Faceplate and Visualization

The SIMO-MM3 block is equipped with a feature rich PCS7 standard panel, providing an intuitive operation and monitoring interface:

Multiple control fields: The panel is divided into multiple control fields such as "automatic", "manual", "message", "drive fault", "limit value", "trend", etc., displaying the drive status from different perspectives.

Visualization of core functions:

Automatic control fields: display bar charts of set values and process values for speed/frequency, display of current process values with limits, selection of operating modes, stop commands, drive and AS status icons, simulation activation indicators, etc.

Manual Control Fields: Provides direct control for motor start stop, direction selection, stop commands, and other operations.

Driver fault field: The list displays the fault numbers and text descriptions read from the driver, and provides a "reset" button.

Limit value field: used to configure the measurement range of process values, bar graph limits, alarm thresholds and their enable states, hysteresis, and switching time monitoring parameters.

Multi language support: The panel supports five languages: German, English, French, Spanish, and Italian. Switching can be achieved by modifying the CFC block connection properties or WinCC text library.

User Objects and Icons: Provide user objects that can be embedded in flowcharts, with icon colors and directional arrows dynamically reflecting the driving status (such as green running, red fault, blue stop, etc.).

Module driver and maintenance station integration

The SIMO-MM3 block is fully integrated into the module driver/maintenance station architecture of PCS7, achieving advanced diagnostic and maintenance functions:

Module driver concept: Automatically evaluate I/O access errors, rack failures, module failures, and other events through the upstream DES-DIAG block (FB628), and pass them to the driver block. The VALUE, LADDR, DADDR and other parameters of the driver block are automatically assigned and interconnected by the module driver.

Maintenance station symbol: The driving status is passed to the standard block MOD-PAX0/MOD-PAL0 through QC and QMODE parameters, and displayed on the maintenance station with standardized symbols (such as red fault, yellow switching, green running well).

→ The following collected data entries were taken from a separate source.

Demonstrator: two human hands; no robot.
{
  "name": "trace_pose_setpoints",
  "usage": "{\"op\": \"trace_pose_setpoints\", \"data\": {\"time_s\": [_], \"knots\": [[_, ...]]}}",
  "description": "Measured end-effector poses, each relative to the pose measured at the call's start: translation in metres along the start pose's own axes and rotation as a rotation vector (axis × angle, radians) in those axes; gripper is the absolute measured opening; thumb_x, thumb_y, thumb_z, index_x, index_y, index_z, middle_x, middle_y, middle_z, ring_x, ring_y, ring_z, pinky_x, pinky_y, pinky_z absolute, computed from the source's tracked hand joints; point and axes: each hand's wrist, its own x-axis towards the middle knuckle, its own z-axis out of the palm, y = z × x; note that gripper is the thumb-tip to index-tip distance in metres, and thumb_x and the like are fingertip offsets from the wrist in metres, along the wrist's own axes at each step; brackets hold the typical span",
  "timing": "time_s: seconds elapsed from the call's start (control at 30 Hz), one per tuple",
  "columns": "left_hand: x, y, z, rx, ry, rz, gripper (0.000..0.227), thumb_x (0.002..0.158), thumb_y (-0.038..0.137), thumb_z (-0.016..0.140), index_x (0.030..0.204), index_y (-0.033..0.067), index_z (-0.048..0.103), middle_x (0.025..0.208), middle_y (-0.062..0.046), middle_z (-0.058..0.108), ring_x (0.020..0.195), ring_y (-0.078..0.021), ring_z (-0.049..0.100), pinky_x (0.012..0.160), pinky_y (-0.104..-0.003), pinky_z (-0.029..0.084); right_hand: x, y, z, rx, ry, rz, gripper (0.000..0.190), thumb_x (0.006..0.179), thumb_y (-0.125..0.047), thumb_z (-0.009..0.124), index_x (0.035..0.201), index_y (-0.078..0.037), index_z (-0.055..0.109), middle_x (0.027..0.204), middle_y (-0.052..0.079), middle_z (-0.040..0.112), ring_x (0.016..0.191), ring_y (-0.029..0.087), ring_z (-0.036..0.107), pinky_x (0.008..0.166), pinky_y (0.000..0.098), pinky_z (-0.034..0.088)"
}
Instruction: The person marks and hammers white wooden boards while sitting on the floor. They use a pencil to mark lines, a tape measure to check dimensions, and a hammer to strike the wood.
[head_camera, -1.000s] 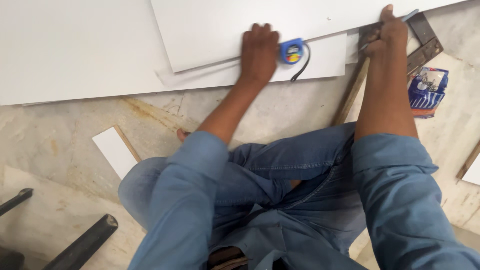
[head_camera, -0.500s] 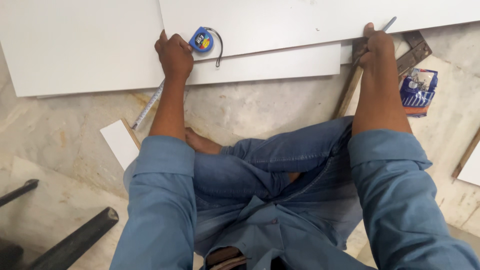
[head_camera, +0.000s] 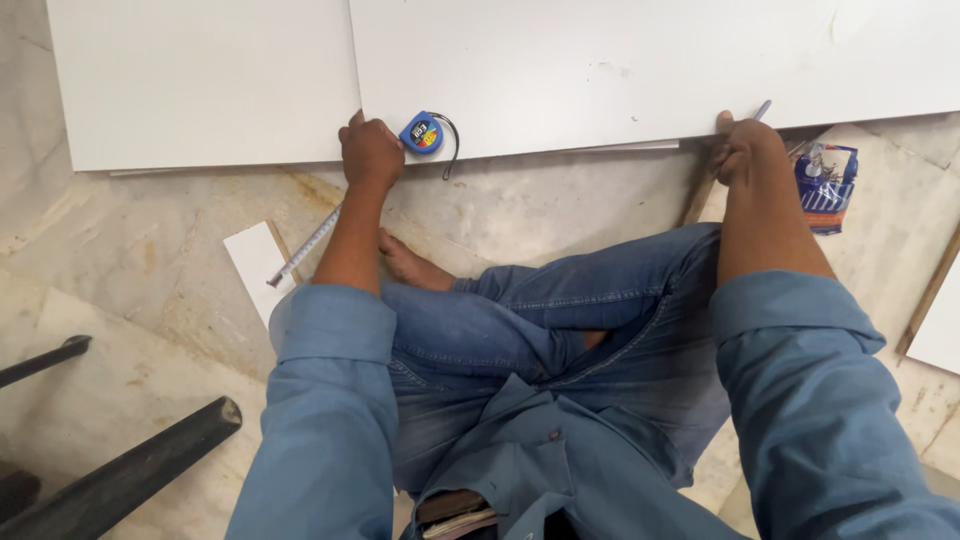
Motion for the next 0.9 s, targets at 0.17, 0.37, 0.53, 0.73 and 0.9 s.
{"op": "trace_pose_setpoints", "data": {"time_s": [0.17, 0.37, 0.53, 0.73, 0.9], "knots": [[-0.005, 0.0, -0.012, 0.052, -0.038, 0.063, 0.013, 0.089, 0.019, 0.077, 0.095, 0.0078, 0.073, 0.131, -0.013, 0.064, 0.126, -0.0364, 0.054, 0.105, -0.045, 0.05, -0.017, -0.006, -0.001, -0.102, -0.02, -0.041, 0.028, 0.095, -0.032, 0.076, 0.095, -0.007, 0.065, 0.085, 0.006, 0.07, 0.058, 0.012, 0.055, 0.048, 0.0254, 0.043], [-0.007, 0.021, -0.038, 0.292, 0.228, 0.211, 0.009, 0.087, 0.006, 0.069, 0.096, 0.0052, 0.071, 0.106, -0.017, 0.067, 0.096, -0.0355, 0.067, 0.075, -0.047, 0.057, -0.054, -0.02, -0.001, -0.662, 0.331, -0.664, 0.041, 0.092, -0.035, 0.086, 0.092, 0.002, 0.069, 0.084, 0.019, 0.07, 0.064, 0.027, 0.069, 0.052, 0.0343, 0.051], [0.001, 0.075, -0.028, 0.31, -0.022, 0.527, 0.014, 0.092, 0.01, 0.063, 0.102, 0.0119, 0.073, 0.101, -0.014, 0.073, 0.098, -0.036, 0.07, 0.081, -0.052, 0.055, -0.142, -0.033, 0.084, -0.664, -0.096, -1.467, 0.019, 0.102, -0.02, 0.083, 0.103, -0.003, 0.076, 0.099, 0.011, 0.076, 0.087, 0.023, 0.072, 0.079, 0.0372, 0.057], [0.011, 0.166, -0.036, 0.331, -0.281, 0.719, 0.017, 0.091, 0.029, 0.069, 0.097, 0.0148, 0.077, 0.102, -0.009, 0.073, 0.118, -0.0302, 0.058, 0.111, -0.058, 0.032, -0.266, -0.059, 0.185, -1.08, -0.477, -1.325, 0.052, 0.078, -0.051, 0.086, 0.112, -0.013, 0.075, 0.083, 0.013, 0.073, 0.078, 0.03, 0.07, 0.072, 0.0442, 0.055], [0.083, 0.181, -0.023, 0.225, -0.155, 0.805, 0.013, 0.087, 0.02, 0.069, 0.095, 0.0166, 0.078, 0.103, -0.007, 0.07, 0.118, -0.0292, 0.054, 0.119, -0.063, 0.018, -0.223, -0.104, 0.229, -1.089, -0.536, -1.095, 0.034, 0.079, -0.043, 0.078, 0.096, -0.013, 0.078, 0.079, 0.007, 0.075, 0.076, 0.026, 0.073, 0.074, 0.0432, 0.056]]}}
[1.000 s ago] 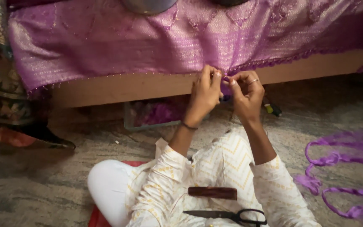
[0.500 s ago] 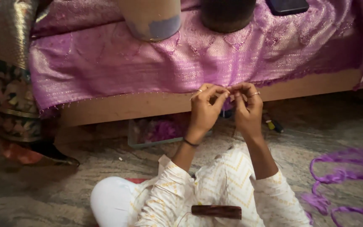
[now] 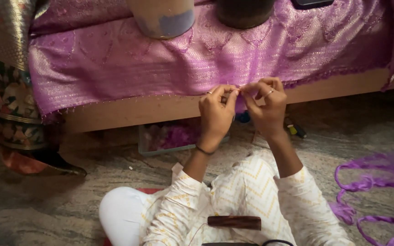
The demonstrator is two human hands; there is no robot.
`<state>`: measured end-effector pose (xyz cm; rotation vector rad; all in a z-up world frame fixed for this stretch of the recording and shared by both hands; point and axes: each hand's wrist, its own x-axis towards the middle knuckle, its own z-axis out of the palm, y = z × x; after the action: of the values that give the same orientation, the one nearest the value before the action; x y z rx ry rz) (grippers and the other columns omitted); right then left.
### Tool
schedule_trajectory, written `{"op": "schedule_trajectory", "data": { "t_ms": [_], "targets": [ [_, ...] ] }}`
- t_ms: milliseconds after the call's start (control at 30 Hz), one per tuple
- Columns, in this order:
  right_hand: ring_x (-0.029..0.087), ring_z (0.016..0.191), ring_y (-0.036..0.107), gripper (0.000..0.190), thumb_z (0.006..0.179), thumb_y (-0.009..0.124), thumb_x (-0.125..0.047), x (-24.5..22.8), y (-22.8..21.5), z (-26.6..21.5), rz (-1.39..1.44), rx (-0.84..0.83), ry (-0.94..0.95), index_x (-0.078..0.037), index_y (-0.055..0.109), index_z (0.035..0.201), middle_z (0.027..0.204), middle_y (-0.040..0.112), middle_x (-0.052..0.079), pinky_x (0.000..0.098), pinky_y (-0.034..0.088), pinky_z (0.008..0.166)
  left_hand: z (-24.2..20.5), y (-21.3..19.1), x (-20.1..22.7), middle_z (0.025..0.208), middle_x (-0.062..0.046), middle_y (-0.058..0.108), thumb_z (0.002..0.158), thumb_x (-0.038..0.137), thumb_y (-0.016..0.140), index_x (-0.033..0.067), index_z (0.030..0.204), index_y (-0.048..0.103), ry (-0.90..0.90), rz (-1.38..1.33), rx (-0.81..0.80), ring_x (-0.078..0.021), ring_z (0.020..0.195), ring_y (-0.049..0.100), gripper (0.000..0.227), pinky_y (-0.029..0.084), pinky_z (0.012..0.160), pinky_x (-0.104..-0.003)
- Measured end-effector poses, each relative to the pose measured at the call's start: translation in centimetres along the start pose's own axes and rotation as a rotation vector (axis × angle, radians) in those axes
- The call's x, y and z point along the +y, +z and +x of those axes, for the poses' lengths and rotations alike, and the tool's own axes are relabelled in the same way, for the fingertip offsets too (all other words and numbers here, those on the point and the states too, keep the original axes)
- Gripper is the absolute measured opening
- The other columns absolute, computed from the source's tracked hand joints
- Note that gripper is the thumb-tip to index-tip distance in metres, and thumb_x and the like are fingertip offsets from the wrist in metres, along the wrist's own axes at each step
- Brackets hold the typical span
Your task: The person is handcrafting purple tassels onto the edge of a purple fabric using thread and tools.
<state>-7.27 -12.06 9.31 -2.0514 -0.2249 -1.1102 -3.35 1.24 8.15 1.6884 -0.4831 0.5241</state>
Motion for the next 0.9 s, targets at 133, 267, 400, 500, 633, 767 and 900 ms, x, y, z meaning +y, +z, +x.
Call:
{"op": "schedule_trajectory", "data": {
  "t_ms": [133,267,400,500,633,767,900],
  "targets": [
    [0.022,0.085,0.060,0.012,0.088,0.080,-0.001,-0.8,0.0,0.2,-0.123,0.003,-0.125,-0.008,0.077,0.098,0.088,0.072,0.003,0.0384,0.048,0.085,-0.3,-0.2,0.9,0.112,-0.012,0.071,0.092,0.009,0.076,0.0034,0.093,0.075,0.093,0.034,0.053,-0.0161,0.078,0.073,0.006,0.060,0.068,-0.029],
    [0.032,0.099,0.057,0.016,0.092,0.075,0.001,0.0,0.6,0.0,-0.241,-0.010,-0.239,-0.006,0.074,0.106,0.100,0.070,0.008,0.0421,0.046,0.090,-0.2,-0.3,1.7,0.133,-0.013,0.063,0.089,0.008,0.077,0.0029,0.093,0.074,0.278,0.259,0.091,-0.0183,0.075,0.070,0.007,0.057,0.070,-0.034],
    [0.031,0.102,0.057,0.013,0.093,0.073,0.002,0.9,0.6,-0.5,-0.199,-0.057,-0.165,-0.005,0.070,0.104,0.101,0.069,0.008,0.0412,0.048,0.091,0.1,0.2,0.8,0.135,-0.013,0.059,0.086,0.008,0.076,0.0025,0.088,0.072,0.172,0.115,0.067,-0.0158,0.073,0.071,0.007,0.059,0.067,-0.030],
    [0.019,0.099,0.062,0.011,0.097,0.068,0.000,1.5,0.3,-1.2,0.161,-0.055,0.178,-0.002,0.070,0.108,0.105,0.065,0.007,0.0290,0.054,0.084,0.1,0.8,-0.6,0.125,-0.011,0.064,0.086,0.008,0.076,0.0015,0.084,0.074,0.008,-0.016,0.047,-0.0135,0.065,0.069,0.007,0.056,0.063,-0.029],
    [0.010,0.091,0.061,0.007,0.102,0.068,-0.002,3.3,0.5,-2.0,0.487,-0.096,0.392,-0.001,0.071,0.108,0.104,0.065,0.004,0.0231,0.051,0.080,0.4,1.0,-0.9,0.114,-0.009,0.069,0.087,0.010,0.076,0.0005,0.085,0.076,-0.108,-0.082,0.002,-0.0114,0.063,0.066,0.010,0.050,0.057,-0.026],
    [0.009,0.098,0.063,0.007,0.098,0.072,0.000,4.3,1.0,-2.8,0.540,-0.089,0.359,0.001,0.074,0.105,0.110,0.064,0.004,0.0243,0.052,0.086,0.4,1.0,-2.1,0.104,-0.008,0.071,0.089,0.010,0.076,0.0001,0.089,0.076,-0.056,-0.131,-0.077,-0.0099,0.070,0.068,0.010,0.053,0.062,-0.025],
    [0.008,0.097,0.057,0.006,0.104,0.067,-0.002,6.1,1.7,-3.0,1.046,-0.006,0.437,-0.004,0.065,0.109,0.116,0.063,0.003,0.0225,0.047,0.088,0.7,1.8,-5.8,0.098,-0.007,0.070,0.094,0.007,0.074,-0.0014,0.094,0.071,0.051,-0.172,-0.027,-0.0118,0.082,0.066,0.009,0.053,0.073,-0.027]
  ]
}}
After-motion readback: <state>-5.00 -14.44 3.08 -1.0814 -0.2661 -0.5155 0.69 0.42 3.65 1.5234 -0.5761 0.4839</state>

Preventive maintenance: Block integration operation hour counter, set low/medium maintenance demand time thresholds based on MAIN_L and MAIN_M parameters, and trigger corresponding levels of maintenance alarms at the maintenance station.

Simulation and debugging functions

For the convenience of project debugging and testing, the block provides complete simulation functions:

When the input SIM_SON=TRUE, the block enters analog mode and stops communicating with the real driver.

The simulation status word (SIMZSW) and process value (SIMPV, SIMCPV) are provided by external simulation blocks.

The control word (SIMSTW) and set value (SIMSP) output by the block can be read by the analog block to form a closed-loop test.

The DRVPCS7 library provides corresponding driver simulation blocks (such as those used for MICROMASTER) that can simulate the basic state machine and fault injection of drivers.

Project Implementation and Examples

The manual provides detailed installation steps and two example projects (for PROFIBUS and PROFINET respectively) to guide users to quickly get started:

Installation: Setup needs to be run on the engineering station and all OS servers/clients to install the CFC control block and WinCC panel components.

Configuration: Set the driver to DP slave in STEP 7 hardware configuration, select PCS7 message, and ensure that the I/O address starts consistently. Set the PROFIBUS address (P918) in the driver and enable remote control (P928).

Integration: Insert SIMO-MM3 block into CFC, use module driver options to automatically generate and interconnect driver chains. In WinCC, the driver panel can be integrated into the operation screen by copying user objects from the template or using the project migration tool.

Collaboration with APL library: The SIMO-MM3 block can be interconnected with motor control blocks (such as MotSpdCl FB1854) in the PCS7 Advanced Process Library (APL) through conversion blocks to achieve higher-level control strategy integration.